You are viewing a preview of this job. Log in or register to view more details about this job.

Masters Intern, Distributed Systems/AI Infrastructure

About Odyn Network

Odyn Network is at the forefront of artificial intelligence innovation, building transformative AI solutions that demand cutting-edge, high-performance infrastructure. Our mission is to accelerate AI development through scalable, efficient, and reliable systems. We are redefining the future of distributed computing by providing instant access to a global network of GPUs for AI workloads.

Role Overview

We are seeking exceptional Masters students pursuing degrees in Computer Engineering, Computer Science, or related fields to join our team as Research Interns. This internship offers hands-on experience working alongside our senior engineering team on real-world projects involving GPU infrastructure, distributed computing, and AI orchestration platforms.

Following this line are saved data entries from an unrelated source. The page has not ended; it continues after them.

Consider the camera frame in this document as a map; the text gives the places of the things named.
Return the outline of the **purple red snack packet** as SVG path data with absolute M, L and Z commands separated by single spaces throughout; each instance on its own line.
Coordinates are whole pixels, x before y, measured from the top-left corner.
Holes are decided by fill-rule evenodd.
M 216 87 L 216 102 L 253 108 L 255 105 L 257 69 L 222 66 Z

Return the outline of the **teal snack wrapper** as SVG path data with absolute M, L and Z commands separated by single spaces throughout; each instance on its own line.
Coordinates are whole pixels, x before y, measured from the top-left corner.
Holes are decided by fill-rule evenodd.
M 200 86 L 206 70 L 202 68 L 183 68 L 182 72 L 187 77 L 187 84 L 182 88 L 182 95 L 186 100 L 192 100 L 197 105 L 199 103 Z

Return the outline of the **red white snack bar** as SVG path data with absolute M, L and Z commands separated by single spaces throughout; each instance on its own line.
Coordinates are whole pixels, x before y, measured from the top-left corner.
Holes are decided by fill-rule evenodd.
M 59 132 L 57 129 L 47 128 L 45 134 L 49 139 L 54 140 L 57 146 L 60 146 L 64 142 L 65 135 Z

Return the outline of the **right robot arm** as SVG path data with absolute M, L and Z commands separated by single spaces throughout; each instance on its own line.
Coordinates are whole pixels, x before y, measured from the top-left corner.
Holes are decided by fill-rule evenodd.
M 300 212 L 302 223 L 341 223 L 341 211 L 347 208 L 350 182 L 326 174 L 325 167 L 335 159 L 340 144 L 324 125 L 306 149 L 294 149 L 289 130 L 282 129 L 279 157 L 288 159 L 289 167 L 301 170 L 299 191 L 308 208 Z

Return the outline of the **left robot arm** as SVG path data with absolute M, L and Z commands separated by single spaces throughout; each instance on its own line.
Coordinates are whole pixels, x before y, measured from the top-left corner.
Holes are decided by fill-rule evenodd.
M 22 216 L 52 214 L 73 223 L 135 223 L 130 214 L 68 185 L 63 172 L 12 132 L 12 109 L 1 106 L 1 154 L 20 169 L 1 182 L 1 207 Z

As an intern, you will contribute meaningful work to projects that directly impact our production systems while gaining exposure to cutting-edge technologies in GPU computing, Kubernetes orchestration, high-performance networking, and cloud-native infrastructure.

What You'll Work On

Interns will be integrated into one of our core technical areas and will work on projects such as:

GPU Infrastructure & Orchestration

Assist in designing and implementing GPU cluster management solutions using Kubernetes, Slurm, or Ray
Develop scripts and tools for monitoring GPU utilization, telemetry, and performance metrics
Contribute to resource scheduling algorithms and workload optimization strategies
Profile and analyze CUDA/NCCL performance in distributed training environments

Distributed Systems & Networking

Work on data transfer optimization and high-speed networking configurations (InfiniBand, RoCE)
Develop tools for fault tolerance monitoring and resilience testing
Contribute to software-defined networking (SDN) solutions for compute clusters
Implement checkpointing and graceful eviction mechanisms for distributed workloads

Research & Development

Research and prototype advanced scheduling and resource allocation algorithms
Investigate performance optimization techniques across heterogeneous GPU hardware
Contribute to technical documentation, white papers, and internal research reports
Explore innovations in AI model deployment, inference serving, and workload orchestration

Platform Development

Build automation tools using Python, Go, or C++ for infrastructure management
Develop Kubernetes operators, controllers, or admission webhooks
Create dashboards and visualization tools for system monitoring using Prometheus/Grafana
Contribute to open-source projects and internal tooling libraries

What We're Looking For

Required Qualifications

Currently enrolled in a Masters programme in Computer Engineering, Computer Science, or related field
Strong programming skills in Python, C++, Go, or similar languages
Understanding of computer architecture, operating systems, and networking fundamentals
Solid grasp of data structures, algorithms, and software engineering principles
Excellent problem-solving skills and analytical mindset
Strong written and verbal communication skills
Self-motivated with ability to work independently and collaboratively in a fast-paced environment

Preferred Qualifications

Coursework or projects involving GPU computing, CUDA, parallel programming, or distributed systems
Experience with containerization technologies (Docker, Kubernetes) or orchestration platforms
Exposure to machine learning frameworks (PyTorch, TensorFlow) or AI workloads
Familiarity with high-performance computing (HPC), cluster computing, or cloud platforms (AWS, GCP, Azure)
Knowledge of networking protocols, Linux internals, or systems programming
Prior internship or research experience in related fields
Contributions to open-source projects or personal projects demonstrating technical skills
Understanding of infrastructure-as-code tools (Terraform, Ansible, Helm)

What We Offer

Professional Development

Mentorship from experienced engineers and researchers in GPU computing and distributed systems
Hands-on experience with production-scale infrastructure powering AI workloads
Exposure to cutting-edge technologies including H100/A100 GPUs, Kubernetes, Ray, and cloud-native platforms
Opportunity to contribute to open-source projects and publish technical work
Professional networking opportunities with industry experts and academic researchers

Compensation & Benefits

Competitive monthly compensation
Remote/flexible work arrangements with optional in-person collaboration in London
Access to state-of-the-art GPU infrastructure and development tools
Potential for return internship offers or full-time employment opportunities post-graduation

Work Environment

Collaborative, inclusive culture that values diverse perspectives and innovative thinking
Flexible working hours that accommodate academic schedules
Regular technical talks, workshops, and learning sessions
Flat organizational structure with direct access to senior leadership
Startup environment with opportunity to make significant impact from day one

Odyn Network is an equal opportunity employer. We celebrate diversity and are committed to creating an inclusive environment for all employees and interns. We encourage applications from candidates of all backgrounds, including those historically underrepresented in technology and engineering fields.